EXERCISE: If a line of the data below holds the word "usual", list it.

-------

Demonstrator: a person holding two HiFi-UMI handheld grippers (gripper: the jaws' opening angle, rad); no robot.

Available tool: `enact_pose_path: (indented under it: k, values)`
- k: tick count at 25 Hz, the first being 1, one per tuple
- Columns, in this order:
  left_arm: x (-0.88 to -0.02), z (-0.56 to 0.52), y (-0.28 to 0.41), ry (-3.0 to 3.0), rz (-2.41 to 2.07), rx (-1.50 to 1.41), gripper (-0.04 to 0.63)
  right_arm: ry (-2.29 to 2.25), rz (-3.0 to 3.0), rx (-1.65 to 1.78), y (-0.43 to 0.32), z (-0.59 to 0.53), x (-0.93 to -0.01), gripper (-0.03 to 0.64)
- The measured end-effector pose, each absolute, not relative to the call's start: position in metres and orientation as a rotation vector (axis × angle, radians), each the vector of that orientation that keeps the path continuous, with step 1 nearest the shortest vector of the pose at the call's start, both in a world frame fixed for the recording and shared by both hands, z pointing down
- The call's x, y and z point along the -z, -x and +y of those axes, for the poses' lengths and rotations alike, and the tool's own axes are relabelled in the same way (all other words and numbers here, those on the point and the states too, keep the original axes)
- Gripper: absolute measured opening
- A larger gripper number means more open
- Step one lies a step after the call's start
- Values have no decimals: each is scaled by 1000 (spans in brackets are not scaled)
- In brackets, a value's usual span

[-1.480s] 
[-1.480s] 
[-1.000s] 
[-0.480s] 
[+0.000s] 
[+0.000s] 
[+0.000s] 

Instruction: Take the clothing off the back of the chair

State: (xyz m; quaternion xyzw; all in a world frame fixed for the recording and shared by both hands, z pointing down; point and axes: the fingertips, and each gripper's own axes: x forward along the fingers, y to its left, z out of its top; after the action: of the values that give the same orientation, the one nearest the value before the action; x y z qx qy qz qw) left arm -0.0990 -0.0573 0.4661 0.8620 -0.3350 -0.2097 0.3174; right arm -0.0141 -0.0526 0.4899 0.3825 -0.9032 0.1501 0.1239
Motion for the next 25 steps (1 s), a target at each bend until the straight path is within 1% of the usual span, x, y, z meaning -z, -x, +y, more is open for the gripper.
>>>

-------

TASK ANSWER:
- In brackets, a value's usual span
Motion for the next 25 steps (1 s), a target at each bend until the straight path is within 1% of the usual span, x, y, z meaning -z, -x, +y, more is open for the gripper.

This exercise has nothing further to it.